Audit your notifications ruthlessly. Ask yourself: Is this trigger serving me, or am I serving it?

Essential hacks:

  • Use "Do not disturb while driving" during focus blocks

  • Clear all desktop clutter into one "Everything" folder

  • Create screen signs for colleagues during deep work

  • Declare no-phone zones for meetings

  • Turn off every notification except true emergencies

The goal isn't to become a hermit. It's to ensure external triggers support your intentions rather than hijack them.

Pillar 4: Prevent Distraction with Pacts

Pre-commitment is your final line of defence.

Use technology to block distracting technology:

  • Website blockers like Cold Turkey during work hours

  • Focus apps like Forest for visual accountability

  • Focus partners or body doubling sessions

Warning: This only works after you've implemented the first three pillars. If you haven't dealt with internal triggers, you'll just find new ways to get distracted.

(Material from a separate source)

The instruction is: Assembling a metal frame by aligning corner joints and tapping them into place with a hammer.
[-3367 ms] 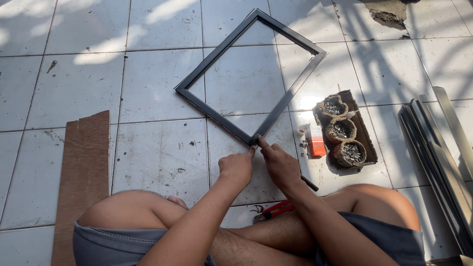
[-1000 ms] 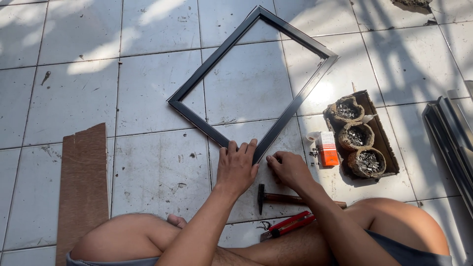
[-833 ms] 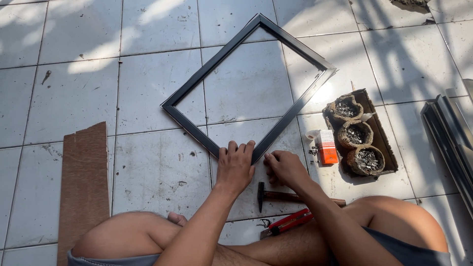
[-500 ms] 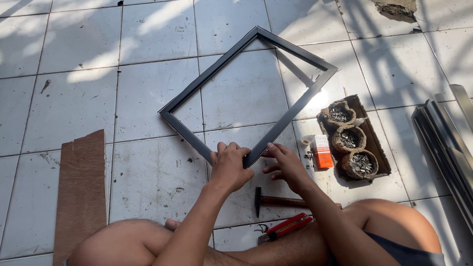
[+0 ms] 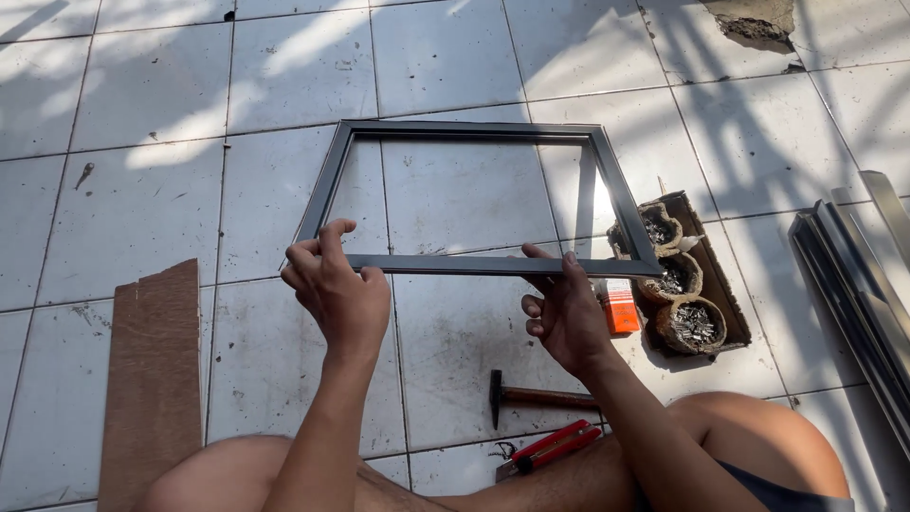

The Boundary Setting Strategy

Here's a game-changer for anyone who feels constantly interrupted by other people's demands.

Stop trying to say no to everything. Start being strategic about your availability.

Whether you're dealing with team members, clients, partners, or investors, the principle is the same: give people visibility into your schedule and set clear expectations.

Create "office hours" - specific times when you're available for questions, calls, and reactive work. Outside those hours, you're in deep work mode.

The key is being proactive about setting these boundaries rather than reactive. Most people will respect clear expectations - they just need to know what they are.

Why This Matters More Than Ever

Focus is the ultimate competitive advantage in our distracted world.

While everyone else is ping-ponging between tasks, burning out, and producing mediocre work, you'll be the person who actually gets shit done.

The compound effect is massive. Small improvements in focus create exponential improvements in output quality and speed.

Consistency beats intensity every time. A focused hour of work beats four scattered hours every single day.

Your Focus Implementation Checklist

  1. Identify your top 3 internal triggers (what uncomfortable feelings drive your distractions?)

  2. Create a timeboxed calendar for next week based on your values

  3. Turn off all non-essential notifications on all devices

  4. Schedule a weekly calendar review session

  5. Set up one pre-commitment tool (website blocker or focus app)

  6. Establish clear "office hours" for when others can interrupt you

The world will keep trying to steal your attention. Your job is to decide who gets it and when. Master focus, and you master your career, your business, and ultimately, your life.

Focus isn't just a productivity hack. It's how you choose who you become.